▶ REQUIRED ACTION: Lift out, unaltered, the lines of the material below between the line holding "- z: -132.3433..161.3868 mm" and the line holding "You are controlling", counting both.

─── RECORDS PROVIDED

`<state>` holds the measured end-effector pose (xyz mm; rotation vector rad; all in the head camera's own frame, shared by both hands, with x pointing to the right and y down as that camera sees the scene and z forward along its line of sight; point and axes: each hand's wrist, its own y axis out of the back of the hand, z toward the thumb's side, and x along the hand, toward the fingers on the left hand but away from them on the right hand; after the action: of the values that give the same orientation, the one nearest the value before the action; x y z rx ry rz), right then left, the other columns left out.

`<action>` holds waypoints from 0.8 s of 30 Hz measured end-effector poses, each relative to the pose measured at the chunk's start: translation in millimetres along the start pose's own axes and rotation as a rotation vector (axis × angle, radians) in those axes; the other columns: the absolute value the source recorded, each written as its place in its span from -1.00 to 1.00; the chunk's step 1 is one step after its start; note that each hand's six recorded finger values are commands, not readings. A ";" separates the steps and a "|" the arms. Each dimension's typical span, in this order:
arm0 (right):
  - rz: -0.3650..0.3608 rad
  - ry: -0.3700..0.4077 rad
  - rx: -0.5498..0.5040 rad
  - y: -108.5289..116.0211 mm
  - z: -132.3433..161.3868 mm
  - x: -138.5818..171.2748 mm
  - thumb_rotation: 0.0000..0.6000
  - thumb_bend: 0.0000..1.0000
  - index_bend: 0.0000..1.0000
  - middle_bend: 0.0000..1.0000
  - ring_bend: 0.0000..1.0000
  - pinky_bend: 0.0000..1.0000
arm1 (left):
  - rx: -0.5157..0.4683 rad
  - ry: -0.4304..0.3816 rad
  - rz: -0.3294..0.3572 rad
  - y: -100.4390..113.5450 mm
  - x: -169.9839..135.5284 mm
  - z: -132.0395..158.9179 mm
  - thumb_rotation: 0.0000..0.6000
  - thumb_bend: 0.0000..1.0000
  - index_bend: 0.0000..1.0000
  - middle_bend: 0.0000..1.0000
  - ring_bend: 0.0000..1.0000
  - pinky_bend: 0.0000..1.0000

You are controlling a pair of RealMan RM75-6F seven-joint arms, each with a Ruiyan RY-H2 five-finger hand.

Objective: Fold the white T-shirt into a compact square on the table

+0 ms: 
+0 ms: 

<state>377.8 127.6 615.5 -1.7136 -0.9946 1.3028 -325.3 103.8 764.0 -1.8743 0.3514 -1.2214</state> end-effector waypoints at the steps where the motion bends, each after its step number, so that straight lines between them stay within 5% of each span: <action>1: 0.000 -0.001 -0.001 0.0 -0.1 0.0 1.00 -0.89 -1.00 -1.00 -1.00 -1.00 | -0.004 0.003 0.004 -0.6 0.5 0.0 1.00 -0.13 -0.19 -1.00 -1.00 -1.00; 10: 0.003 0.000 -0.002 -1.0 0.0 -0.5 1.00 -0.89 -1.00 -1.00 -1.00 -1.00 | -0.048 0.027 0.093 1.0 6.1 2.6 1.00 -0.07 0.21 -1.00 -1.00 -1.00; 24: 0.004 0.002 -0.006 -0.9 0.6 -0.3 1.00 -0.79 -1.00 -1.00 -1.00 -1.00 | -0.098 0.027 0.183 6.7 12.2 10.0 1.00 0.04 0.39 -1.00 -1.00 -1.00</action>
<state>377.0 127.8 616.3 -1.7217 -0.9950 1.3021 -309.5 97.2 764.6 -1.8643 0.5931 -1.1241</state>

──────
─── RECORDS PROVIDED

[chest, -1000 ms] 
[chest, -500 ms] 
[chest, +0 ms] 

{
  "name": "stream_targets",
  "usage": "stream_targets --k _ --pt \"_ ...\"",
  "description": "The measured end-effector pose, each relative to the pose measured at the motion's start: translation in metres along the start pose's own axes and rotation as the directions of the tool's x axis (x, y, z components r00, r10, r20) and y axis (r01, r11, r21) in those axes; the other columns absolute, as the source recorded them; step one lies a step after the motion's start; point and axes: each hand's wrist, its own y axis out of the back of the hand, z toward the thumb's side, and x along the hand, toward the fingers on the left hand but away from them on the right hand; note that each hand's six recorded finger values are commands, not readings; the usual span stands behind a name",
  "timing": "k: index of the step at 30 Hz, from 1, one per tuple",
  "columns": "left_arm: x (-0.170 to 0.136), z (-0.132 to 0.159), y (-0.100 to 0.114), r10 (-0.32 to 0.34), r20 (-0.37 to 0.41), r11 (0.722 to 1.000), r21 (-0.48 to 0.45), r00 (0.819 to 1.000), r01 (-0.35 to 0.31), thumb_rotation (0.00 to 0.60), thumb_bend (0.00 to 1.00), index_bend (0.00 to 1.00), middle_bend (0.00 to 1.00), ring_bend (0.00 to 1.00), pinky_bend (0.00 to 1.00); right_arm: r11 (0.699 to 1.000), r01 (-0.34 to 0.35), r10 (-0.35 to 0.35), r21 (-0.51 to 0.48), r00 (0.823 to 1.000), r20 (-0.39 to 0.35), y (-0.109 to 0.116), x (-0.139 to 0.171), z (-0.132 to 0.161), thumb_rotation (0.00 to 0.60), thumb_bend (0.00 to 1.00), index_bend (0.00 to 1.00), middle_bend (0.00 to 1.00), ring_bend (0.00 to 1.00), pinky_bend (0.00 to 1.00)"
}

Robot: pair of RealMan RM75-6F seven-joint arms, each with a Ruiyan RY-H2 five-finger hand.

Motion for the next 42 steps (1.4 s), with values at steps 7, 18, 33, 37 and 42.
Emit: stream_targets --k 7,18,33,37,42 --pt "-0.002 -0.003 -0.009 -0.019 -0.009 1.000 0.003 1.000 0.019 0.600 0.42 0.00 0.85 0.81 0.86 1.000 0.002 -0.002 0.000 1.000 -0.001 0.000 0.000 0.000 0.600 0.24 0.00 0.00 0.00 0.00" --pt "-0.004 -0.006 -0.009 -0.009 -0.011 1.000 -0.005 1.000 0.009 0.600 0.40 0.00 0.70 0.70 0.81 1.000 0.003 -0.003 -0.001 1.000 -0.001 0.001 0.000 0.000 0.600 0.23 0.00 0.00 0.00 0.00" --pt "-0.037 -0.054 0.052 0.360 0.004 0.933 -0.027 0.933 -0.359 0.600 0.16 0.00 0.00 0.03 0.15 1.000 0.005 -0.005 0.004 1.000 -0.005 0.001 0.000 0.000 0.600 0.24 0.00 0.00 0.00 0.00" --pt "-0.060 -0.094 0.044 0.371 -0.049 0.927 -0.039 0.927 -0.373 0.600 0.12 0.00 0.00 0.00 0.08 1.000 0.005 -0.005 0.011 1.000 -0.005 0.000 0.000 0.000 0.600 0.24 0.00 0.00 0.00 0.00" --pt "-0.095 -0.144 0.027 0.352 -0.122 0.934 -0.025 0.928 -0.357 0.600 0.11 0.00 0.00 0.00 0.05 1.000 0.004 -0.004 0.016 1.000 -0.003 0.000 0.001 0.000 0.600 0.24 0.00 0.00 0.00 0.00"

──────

▶ YOUR RESPONSE:
  - z: -132.3433..161.3868 mm
  - x: -138.5818..171.2748 mm
  - thumb_rotation: 0.0000..0.6000
  - thumb_bend: 0.0000..1.0000
  - index_bend: 0.0000..1.0000
  - middle_bend: 0.0000..1.0000
  - ring_bend: 0.0000..1.0000
  - pinky_bend: 0.0000..1.0000
arm1 (left):
  - rx: -0.5157..0.4683 rad
  - ry: -0.4304..0.3816 rad
  - rz: -0.3294..0.3572 rad
  - y: -100.4390..113.5450 mm
  - x: -169.9839..135.5284 mm
  - z: -132.0395..158.9179 mm
  - thumb_rotation: 0.0000..0.6000
  - thumb_bend: 0.0000..1.0000
  - index_bend: 0.0000..1.0000
  - middle_bend: 0.0000..1.0000
  - ring_bend: 0.0000..1.0000
  - pinky_bend: 0.0000..1.0000

You are controlling a pair of RealMan RM75-6F seven-joint arms, each with a Ruiyan RY-H2 five-finger hand.

Nothing else is needed to finish the exercise.